▸ **TASK INSTRUCTIONS**
For every record below, write out an exact copy.

Segment Start: MATERIALS PROVIDED

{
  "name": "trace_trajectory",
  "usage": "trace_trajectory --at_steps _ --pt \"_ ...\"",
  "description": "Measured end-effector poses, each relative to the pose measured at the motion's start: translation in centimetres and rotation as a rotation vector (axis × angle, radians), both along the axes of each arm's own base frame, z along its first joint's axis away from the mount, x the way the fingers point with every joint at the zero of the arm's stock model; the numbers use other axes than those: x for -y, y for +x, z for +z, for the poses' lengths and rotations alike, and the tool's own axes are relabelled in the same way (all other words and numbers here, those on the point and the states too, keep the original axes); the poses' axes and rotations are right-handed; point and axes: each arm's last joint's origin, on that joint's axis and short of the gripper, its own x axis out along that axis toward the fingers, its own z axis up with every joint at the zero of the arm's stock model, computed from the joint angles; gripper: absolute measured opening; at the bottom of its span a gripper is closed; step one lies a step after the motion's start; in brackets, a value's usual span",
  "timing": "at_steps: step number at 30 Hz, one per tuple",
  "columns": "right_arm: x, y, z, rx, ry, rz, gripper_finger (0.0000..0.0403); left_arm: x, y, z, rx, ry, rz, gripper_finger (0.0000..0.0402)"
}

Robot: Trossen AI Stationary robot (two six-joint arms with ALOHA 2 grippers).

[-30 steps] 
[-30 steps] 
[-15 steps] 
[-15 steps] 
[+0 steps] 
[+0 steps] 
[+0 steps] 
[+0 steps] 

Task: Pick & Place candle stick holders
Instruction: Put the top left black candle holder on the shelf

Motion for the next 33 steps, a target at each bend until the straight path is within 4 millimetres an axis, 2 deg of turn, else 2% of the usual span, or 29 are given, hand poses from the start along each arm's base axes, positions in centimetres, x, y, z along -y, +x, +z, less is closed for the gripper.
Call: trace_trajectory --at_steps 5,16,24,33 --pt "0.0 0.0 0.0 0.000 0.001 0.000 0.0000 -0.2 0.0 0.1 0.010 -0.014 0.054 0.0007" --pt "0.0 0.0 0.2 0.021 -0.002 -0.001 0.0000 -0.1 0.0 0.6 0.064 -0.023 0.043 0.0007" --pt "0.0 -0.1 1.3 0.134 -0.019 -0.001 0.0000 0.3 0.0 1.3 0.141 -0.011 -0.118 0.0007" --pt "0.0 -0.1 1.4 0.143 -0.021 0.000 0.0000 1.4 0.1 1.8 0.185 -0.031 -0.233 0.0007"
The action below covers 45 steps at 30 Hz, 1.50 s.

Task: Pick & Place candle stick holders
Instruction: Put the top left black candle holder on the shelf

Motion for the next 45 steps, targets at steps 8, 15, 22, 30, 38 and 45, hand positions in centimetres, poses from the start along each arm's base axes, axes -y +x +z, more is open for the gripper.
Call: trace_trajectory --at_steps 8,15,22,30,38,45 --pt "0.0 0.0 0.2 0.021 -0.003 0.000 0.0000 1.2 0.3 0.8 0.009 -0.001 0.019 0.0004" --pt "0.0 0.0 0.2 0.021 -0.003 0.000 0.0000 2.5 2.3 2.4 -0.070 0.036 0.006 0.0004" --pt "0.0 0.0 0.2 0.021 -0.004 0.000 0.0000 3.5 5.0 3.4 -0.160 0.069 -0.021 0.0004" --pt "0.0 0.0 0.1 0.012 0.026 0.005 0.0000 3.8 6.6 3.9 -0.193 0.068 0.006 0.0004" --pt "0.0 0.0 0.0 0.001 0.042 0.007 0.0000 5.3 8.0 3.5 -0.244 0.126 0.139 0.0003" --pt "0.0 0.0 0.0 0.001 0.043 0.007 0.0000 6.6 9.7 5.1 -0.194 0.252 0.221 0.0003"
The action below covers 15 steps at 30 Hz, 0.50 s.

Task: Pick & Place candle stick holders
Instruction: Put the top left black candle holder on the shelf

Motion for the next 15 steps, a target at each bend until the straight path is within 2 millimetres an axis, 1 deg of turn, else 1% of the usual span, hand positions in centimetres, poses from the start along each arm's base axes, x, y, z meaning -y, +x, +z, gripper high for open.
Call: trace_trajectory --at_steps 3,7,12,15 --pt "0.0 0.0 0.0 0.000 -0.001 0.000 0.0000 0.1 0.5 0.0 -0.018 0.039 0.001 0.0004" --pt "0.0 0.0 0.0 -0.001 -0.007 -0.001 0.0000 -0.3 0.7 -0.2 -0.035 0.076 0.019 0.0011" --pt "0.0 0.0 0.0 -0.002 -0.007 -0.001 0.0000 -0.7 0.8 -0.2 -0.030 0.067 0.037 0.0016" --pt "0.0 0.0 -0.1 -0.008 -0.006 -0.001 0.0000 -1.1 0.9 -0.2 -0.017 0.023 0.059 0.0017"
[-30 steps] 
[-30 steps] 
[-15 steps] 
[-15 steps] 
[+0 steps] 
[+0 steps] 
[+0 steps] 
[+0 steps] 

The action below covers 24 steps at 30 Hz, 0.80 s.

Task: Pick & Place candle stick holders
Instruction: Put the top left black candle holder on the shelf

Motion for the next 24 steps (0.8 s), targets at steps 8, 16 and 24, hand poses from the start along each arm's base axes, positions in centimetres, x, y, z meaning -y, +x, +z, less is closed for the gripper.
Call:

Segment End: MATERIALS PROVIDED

▸ **RESPONSE BOX**
{
  "name": "trace_trajectory",
  "usage": "trace_trajectory --at_steps _ --pt \"_ ...\"",
  "description": "Measured end-effector poses, each relative to the pose measured at the motion's start: translation in centimetres and rotation as a rotation vector (axis × angle, radians), both along the axes of each arm's own base frame, z along its first joint's axis away from the mount, x the way the fingers point with every joint at the zero of the arm's stock model; the numbers use other axes than those: x for -y, y for +x, z for +z, for the poses' lengths and rotations alike, and the tool's own axes are relabelled in the same way (all other words and numbers here, those on the point and the states too, keep the original axes); the poses' axes and rotations are right-handed; point and axes: each arm's last joint's origin, on that joint's axis and short of the gripper, its own x axis out along that axis toward the fingers, its own z axis up with every joint at the zero of the arm's stock model, computed from the joint angles; gripper: absolute measured opening; at the bottom of its span a gripper is closed; step one lies a step after the motion's start; in brackets, a value's usual span",
  "timing": "at_steps: step number at 30 Hz, one per tuple",
  "columns": "right_arm: x, y, z, rx, ry, rz, gripper_finger (0.0000..0.0403); left_arm: x, y, z, rx, ry, rz, gripper_finger (0.0000..0.0402)"
}

Robot: Trossen AI Stationary robot (two six-joint arms with ALOHA 2 grippers).

[-30 steps] 
[-30 steps] 
[-15 steps] 
[-15 steps] 
[+0 steps] 
[+0 steps] 
[+0 steps] 
[+0 steps] 

Task: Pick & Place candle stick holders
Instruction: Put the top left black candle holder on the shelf

Motion for the next 33 steps, a target at each bend until the straight path is within 4 millimetres an axis, 2 deg of turn, else 2% of the usual span, or 29 are given, hand poses from the start along each arm's base axes, positions in centimetres, x, y, z along -y, +x, +z, less is closed for the gripper.
Call: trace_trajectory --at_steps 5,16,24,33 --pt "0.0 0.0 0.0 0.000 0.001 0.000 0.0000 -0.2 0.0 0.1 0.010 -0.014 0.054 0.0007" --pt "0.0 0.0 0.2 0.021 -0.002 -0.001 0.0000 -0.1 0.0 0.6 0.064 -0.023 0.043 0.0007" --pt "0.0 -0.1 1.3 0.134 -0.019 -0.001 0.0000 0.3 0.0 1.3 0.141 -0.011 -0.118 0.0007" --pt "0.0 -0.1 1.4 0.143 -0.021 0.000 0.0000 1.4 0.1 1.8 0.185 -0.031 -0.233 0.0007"
The action below covers 45 steps at 30 Hz, 1.50 s.

Task: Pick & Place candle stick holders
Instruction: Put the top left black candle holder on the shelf

Motion for the next 45 steps, targets at steps 8, 15, 22, 30, 38 and 45, hand positions in centimetres, poses from the start along each arm's base axes, axes -y +x +z, more is open for the gripper.
Call: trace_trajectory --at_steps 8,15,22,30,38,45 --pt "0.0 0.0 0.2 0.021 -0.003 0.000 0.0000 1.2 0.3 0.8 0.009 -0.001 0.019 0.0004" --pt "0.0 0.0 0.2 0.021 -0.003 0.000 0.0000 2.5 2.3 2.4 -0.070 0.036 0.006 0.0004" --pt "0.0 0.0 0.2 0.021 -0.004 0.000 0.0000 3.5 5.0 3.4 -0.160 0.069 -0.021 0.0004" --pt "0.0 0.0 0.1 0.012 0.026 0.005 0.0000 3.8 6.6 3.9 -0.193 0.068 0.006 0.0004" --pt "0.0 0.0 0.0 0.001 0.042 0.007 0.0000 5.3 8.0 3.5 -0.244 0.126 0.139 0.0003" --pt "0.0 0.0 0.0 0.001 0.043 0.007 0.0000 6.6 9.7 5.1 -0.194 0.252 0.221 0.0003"
The action below covers 15 steps at 30 Hz, 0.50 s.

Task: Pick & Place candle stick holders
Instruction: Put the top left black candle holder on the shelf

Motion for the next 15 steps, a target at each bend until the straight path is within 2 millimetres an axis, 1 deg of turn, else 1% of the usual span, hand positions in centimetres, poses from the start along each arm's base axes, x, y, z meaning -y, +x, +z, gripper high for open.
Call: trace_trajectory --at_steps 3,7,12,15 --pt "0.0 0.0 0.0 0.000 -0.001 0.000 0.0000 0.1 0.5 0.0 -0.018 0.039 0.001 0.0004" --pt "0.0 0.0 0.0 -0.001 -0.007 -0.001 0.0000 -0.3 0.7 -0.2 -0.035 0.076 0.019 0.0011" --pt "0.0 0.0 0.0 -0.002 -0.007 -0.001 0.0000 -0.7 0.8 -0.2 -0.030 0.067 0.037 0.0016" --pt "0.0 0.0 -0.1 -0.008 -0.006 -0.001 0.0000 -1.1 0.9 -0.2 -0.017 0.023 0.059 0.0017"
[-30 steps] 
[-30 steps] 
[-15 steps] 
[-15 steps] 
[+0 steps] 
[+0 steps] 
[+0 steps] 
[+0 steps] 

The action below covers 24 steps at 30 Hz, 0.80 s.

Task: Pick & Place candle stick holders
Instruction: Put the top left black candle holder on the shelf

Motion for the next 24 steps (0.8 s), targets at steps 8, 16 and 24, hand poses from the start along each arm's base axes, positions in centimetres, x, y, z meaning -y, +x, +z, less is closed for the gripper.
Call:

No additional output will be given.